Top of Material shown

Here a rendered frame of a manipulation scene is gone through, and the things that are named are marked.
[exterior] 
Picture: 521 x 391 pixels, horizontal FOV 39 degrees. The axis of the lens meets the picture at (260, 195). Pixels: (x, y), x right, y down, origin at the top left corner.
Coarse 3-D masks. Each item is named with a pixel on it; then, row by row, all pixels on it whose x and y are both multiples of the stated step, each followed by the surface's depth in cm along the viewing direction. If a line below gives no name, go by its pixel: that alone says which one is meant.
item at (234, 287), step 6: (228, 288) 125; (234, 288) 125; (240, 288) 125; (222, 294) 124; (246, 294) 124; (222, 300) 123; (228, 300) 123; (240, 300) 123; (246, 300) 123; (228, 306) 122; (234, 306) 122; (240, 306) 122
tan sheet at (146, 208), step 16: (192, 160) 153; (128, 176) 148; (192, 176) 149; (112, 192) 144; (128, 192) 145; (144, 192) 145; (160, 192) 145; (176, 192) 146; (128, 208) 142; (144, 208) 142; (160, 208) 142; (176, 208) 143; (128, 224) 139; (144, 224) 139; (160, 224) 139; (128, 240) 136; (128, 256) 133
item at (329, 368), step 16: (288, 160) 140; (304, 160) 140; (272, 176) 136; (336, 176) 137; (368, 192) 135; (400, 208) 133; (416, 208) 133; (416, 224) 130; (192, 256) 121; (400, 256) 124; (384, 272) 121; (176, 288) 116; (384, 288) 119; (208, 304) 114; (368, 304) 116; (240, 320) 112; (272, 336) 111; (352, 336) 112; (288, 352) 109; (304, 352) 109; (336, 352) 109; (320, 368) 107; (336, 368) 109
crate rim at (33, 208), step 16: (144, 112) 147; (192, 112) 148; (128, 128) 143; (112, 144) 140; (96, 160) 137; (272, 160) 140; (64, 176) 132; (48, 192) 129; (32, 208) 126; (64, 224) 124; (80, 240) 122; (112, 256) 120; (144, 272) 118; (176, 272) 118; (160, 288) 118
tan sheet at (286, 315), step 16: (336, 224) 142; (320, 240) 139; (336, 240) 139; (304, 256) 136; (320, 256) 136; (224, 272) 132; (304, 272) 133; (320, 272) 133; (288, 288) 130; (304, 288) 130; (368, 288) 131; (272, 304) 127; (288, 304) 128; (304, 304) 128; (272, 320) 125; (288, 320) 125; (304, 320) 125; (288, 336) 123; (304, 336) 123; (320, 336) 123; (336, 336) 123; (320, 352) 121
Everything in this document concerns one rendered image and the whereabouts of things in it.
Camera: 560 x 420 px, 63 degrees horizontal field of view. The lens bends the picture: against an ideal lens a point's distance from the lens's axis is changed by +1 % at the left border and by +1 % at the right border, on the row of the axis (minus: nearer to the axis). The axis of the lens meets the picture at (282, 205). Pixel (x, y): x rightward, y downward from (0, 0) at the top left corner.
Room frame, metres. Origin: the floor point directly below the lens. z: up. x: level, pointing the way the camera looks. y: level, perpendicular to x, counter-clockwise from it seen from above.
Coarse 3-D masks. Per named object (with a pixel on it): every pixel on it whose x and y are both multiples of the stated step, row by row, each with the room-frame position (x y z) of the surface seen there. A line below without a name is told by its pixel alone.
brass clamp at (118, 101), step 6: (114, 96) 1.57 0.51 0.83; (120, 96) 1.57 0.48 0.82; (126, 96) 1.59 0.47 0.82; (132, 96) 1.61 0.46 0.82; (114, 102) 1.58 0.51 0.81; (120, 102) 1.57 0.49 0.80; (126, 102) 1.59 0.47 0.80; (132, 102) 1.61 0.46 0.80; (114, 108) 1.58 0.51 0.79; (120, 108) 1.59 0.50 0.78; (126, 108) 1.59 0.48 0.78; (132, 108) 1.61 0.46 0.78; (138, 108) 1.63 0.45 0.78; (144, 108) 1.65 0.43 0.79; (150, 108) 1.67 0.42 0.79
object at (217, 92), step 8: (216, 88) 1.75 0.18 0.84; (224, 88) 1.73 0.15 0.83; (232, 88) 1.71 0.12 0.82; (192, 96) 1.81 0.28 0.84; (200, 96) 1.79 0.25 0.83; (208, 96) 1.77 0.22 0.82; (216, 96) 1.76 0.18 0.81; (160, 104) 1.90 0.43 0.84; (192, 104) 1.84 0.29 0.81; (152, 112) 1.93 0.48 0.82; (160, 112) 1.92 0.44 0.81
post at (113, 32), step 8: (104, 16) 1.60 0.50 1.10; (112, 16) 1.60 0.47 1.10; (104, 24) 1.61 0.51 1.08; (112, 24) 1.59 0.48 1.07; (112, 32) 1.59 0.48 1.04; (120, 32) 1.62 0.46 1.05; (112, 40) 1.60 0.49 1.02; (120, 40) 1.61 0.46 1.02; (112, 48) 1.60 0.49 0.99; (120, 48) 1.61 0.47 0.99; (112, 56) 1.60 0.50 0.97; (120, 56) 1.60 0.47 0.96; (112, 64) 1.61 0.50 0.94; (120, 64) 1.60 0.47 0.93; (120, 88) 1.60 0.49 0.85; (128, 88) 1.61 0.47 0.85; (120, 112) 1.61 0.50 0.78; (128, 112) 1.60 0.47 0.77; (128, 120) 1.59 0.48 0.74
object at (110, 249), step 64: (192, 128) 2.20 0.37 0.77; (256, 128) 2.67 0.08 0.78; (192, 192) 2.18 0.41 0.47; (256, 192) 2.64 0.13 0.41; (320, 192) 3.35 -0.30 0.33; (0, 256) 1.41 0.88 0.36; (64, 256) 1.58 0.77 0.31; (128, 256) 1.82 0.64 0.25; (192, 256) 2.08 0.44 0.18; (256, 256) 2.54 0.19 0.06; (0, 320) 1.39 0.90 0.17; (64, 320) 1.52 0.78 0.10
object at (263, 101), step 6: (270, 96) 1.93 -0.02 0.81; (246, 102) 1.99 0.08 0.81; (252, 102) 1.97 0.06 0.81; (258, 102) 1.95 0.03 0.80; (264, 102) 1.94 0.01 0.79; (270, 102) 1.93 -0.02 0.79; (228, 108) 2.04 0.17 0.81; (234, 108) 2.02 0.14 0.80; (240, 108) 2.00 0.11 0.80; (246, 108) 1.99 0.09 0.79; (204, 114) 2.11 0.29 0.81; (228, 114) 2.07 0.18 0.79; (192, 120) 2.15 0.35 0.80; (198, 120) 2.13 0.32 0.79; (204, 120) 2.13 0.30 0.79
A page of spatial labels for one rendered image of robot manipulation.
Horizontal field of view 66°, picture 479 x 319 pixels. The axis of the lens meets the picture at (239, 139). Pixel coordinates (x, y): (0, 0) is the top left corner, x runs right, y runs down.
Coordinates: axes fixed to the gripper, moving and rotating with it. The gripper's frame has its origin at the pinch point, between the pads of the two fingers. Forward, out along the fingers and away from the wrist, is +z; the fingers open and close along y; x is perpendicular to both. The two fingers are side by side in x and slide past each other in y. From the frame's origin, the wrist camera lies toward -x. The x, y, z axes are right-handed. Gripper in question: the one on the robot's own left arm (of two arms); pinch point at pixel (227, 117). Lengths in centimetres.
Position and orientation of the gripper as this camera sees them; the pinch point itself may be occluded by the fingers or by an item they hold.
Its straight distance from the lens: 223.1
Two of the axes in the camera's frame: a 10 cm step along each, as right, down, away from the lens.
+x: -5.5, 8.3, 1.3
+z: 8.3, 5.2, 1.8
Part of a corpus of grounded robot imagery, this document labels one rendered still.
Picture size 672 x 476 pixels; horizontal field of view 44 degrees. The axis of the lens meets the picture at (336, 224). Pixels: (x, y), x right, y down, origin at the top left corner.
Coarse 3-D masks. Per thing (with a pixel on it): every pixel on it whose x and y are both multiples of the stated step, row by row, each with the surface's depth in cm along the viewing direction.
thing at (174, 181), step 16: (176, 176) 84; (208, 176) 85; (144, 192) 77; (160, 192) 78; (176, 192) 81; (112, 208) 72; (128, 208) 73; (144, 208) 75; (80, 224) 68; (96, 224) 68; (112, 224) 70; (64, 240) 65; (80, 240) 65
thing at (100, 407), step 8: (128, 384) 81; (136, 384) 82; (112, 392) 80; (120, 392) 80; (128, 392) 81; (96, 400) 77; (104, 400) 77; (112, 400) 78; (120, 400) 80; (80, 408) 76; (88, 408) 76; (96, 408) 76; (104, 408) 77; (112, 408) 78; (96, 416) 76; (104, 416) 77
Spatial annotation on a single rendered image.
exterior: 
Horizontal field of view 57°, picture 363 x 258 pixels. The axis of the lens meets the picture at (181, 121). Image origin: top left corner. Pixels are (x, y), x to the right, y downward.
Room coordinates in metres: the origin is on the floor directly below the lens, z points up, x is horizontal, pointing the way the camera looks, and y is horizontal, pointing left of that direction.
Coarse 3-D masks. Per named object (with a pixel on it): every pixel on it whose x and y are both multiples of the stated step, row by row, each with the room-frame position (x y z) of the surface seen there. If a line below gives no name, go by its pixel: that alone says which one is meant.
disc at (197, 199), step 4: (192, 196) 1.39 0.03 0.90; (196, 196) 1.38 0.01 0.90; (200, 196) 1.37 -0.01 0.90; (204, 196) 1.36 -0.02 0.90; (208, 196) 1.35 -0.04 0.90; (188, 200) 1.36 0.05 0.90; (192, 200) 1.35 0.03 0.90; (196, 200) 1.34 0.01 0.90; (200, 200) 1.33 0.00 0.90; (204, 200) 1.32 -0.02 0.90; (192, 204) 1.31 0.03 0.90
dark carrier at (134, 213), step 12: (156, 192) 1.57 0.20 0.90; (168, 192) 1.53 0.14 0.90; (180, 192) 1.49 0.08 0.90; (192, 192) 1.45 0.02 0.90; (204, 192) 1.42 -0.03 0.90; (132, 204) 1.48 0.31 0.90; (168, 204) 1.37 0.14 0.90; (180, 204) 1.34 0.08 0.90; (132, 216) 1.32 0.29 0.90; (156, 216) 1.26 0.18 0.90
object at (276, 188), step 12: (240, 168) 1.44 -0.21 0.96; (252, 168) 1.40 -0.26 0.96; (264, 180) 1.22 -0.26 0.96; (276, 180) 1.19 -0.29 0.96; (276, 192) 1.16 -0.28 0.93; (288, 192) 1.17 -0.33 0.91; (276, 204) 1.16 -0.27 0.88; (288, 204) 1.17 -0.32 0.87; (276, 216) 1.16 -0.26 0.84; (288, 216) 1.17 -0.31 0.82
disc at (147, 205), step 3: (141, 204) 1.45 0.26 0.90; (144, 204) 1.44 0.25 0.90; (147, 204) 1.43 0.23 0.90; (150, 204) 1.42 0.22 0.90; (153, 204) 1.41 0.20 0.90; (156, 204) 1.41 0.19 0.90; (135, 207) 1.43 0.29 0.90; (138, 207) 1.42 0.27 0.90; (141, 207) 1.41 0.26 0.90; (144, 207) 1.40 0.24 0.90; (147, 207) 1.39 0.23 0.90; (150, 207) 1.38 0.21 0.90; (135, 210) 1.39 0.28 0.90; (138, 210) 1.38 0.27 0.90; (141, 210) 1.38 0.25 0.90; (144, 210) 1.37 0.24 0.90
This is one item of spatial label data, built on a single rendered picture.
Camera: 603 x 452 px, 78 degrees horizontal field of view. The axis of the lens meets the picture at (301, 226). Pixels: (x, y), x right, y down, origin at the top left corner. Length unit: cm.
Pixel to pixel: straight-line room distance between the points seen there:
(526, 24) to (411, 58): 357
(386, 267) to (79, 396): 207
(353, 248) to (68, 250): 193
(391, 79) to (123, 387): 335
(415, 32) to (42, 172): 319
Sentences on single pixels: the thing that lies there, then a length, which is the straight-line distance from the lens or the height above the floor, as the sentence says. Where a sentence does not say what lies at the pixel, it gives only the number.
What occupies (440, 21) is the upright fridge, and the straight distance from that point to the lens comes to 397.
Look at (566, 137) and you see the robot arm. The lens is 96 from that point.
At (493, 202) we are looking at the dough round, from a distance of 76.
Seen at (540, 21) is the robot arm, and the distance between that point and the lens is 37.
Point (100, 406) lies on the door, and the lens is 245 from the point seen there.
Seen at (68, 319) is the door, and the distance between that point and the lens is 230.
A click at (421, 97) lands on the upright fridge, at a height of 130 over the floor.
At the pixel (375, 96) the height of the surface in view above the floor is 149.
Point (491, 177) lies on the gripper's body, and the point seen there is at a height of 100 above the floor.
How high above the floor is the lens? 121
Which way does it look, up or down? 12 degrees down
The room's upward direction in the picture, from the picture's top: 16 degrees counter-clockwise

Bottom of Material shown

(Task description) Write down again, exactly as given, only the lines above that fall from the line with "tan sheet at (286, 315), step" to the line with "its pixel alone.", inclusive.

(Exercise answer)
tan sheet at (286, 315), step 16: (336, 224) 142; (320, 240) 139; (336, 240) 139; (304, 256) 136; (320, 256) 136; (224, 272) 132; (304, 272) 133; (320, 272) 133; (288, 288) 130; (304, 288) 130; (368, 288) 131; (272, 304) 127; (288, 304) 128; (304, 304) 128; (272, 320) 125; (288, 320) 125; (304, 320) 125; (288, 336) 123; (304, 336) 123; (320, 336) 123; (336, 336) 123; (320, 352) 121
Everything in this document concerns one rendered image and the whereabouts of things in it.
Camera: 560 x 420 px, 63 degrees horizontal field of view. The lens bends the picture: against an ideal lens a point's distance from the lens's axis is changed by +1 % at the left border and by +1 % at the right border, on the row of the axis (minus: nearer to the axis). The axis of the lens meets the picture at (282, 205). Pixel (x, y): x rightward, y downward from (0, 0) at the top left corner.
Room frame, metres. Origin: the floor point directly below the lens. z: up. x: level, pointing the way the camera looks. y: level, perpendicular to x, counter-clockwise from it seen from above.
Coarse 3-D masks. Per named object (with a pixel on it): every pixel on it whose x and y are both multiples of the stated step, row by row, each with the room-frame position (x y z) of the surface seen there. A line below without a name is told by its pixel alone.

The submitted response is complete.